_What is needed_
Each line of the material must be repeated precisely, with the pictures left out.

_Provided material_
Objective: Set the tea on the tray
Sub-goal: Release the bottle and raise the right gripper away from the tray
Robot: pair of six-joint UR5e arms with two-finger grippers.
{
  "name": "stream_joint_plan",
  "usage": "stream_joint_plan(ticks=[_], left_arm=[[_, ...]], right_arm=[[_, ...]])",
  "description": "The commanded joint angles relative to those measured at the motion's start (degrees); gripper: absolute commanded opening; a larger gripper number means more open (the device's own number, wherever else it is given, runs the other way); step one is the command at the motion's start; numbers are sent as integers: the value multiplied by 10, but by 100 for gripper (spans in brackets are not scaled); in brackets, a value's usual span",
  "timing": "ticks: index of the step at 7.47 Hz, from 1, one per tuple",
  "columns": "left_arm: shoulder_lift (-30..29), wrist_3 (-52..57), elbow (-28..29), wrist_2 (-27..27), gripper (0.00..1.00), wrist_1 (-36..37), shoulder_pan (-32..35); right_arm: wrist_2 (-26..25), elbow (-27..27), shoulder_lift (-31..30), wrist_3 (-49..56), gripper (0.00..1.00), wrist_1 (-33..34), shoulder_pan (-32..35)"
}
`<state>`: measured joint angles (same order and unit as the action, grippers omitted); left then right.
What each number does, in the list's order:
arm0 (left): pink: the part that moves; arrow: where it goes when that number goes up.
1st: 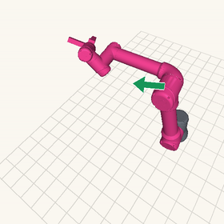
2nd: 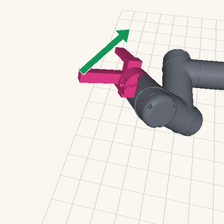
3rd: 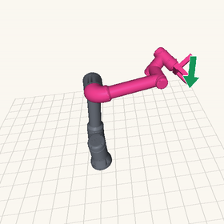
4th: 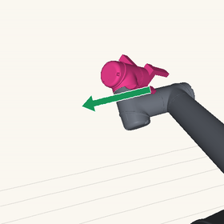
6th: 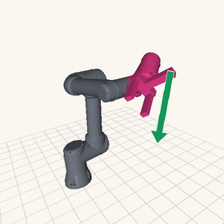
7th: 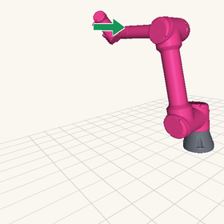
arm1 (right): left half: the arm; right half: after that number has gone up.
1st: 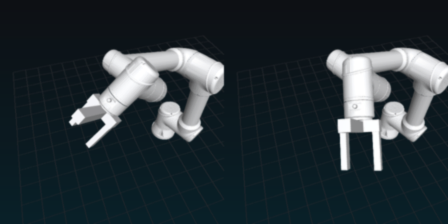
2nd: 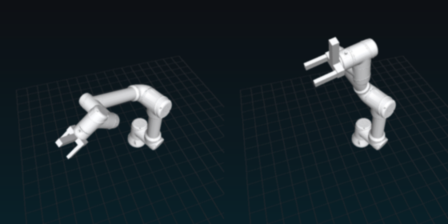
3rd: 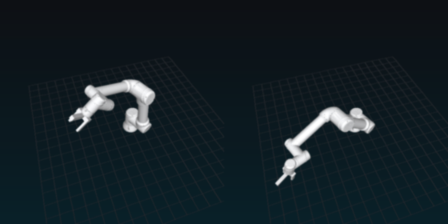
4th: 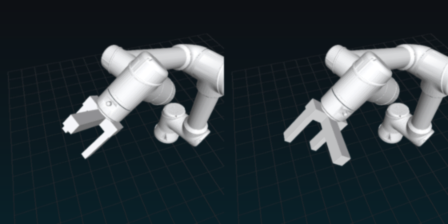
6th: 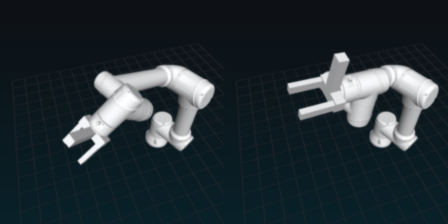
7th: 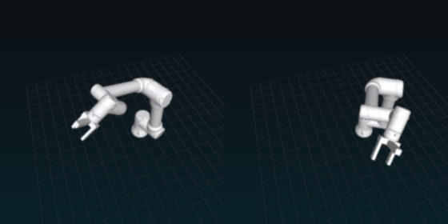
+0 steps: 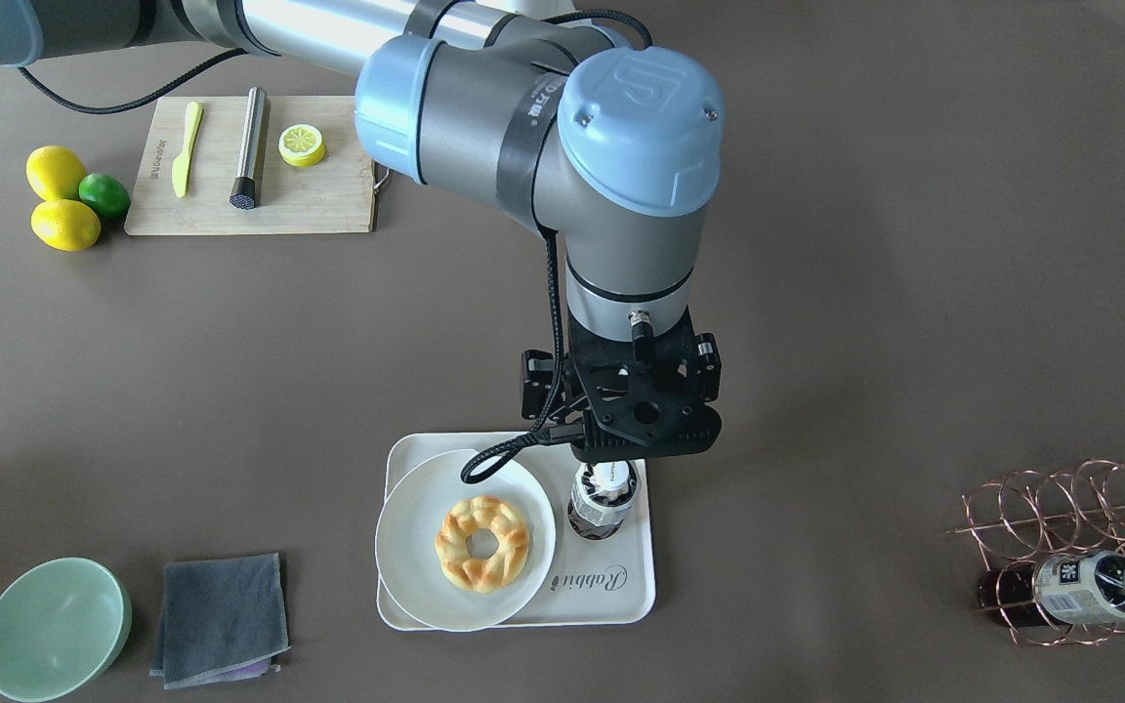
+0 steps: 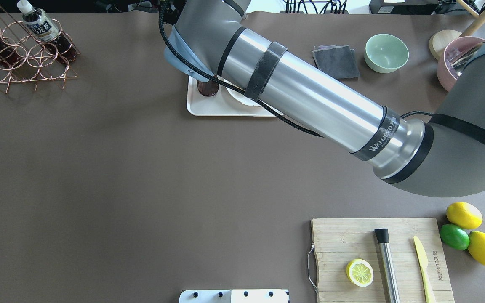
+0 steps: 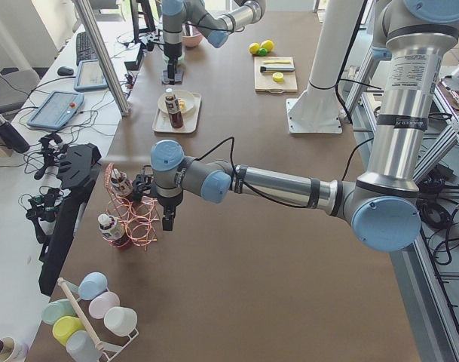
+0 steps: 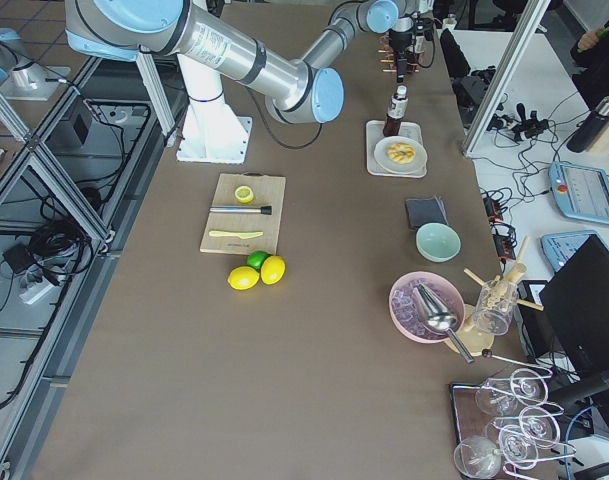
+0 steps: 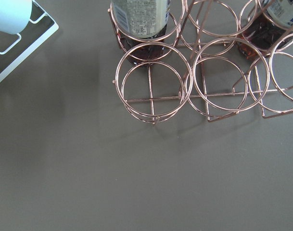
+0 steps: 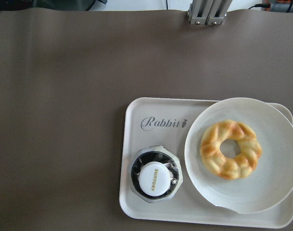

_Your solution_
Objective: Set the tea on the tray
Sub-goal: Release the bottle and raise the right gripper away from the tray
Robot: pair of six-joint UR5e arms with two-finger grippers.
{
  "name": "stream_joint_plan",
  "usage": "stream_joint_plan(ticks=[_], left_arm=[[_, ...]], right_arm=[[_, ...]])",
  "description": "The commanded joint angles relative to those measured at the motion's start (degrees); gripper: absolute commanded opening; a larger gripper number means more open (the device's own number, wherever else it is given, runs the other way); step one is the command at the motion's start; numbers are sent as integers: the value multiplied by 10, but by 100 for gripper (spans in brackets are not scaled); in brackets, a value's usual span",
  "timing": "ticks: index of the step at 7.47 Hz, from 1, one per tuple",
  "columns": "left_arm: shoulder_lift (-30..29), wrist_3 (-52..57), elbow (-28..29), wrist_2 (-27..27), gripper (0.00..1.00), wrist_1 (-36..37), shoulder_pan (-32..35); right_arm: wrist_2 (-26..25), elbow (-27..27), shoulder_lift (-31..30), wrist_3 (-49..56), gripper (0.00..1.00), wrist_1 (-33..34), shoulder_pan (-32..35)"
}
`<state>`: measured joint angles (same order and unit as the action, grippers omitted); left then right.
What each number does, in the list's order:
arm0 (left): pink: the part that moves; arrow: where it goes when that number goes up.
1st: 
2nd: 
3rd: 
4th: 
6th: 
7th: 
arm1 (right): left half: the arm; right half: after that number has gone up.
1st: 
2nd: 
3rd: 
4th: 
6th: 
7th: 
+0 steps: 
+0 steps: 
+0 steps: 
+0 steps: 
+0 steps: 
+0 steps: 

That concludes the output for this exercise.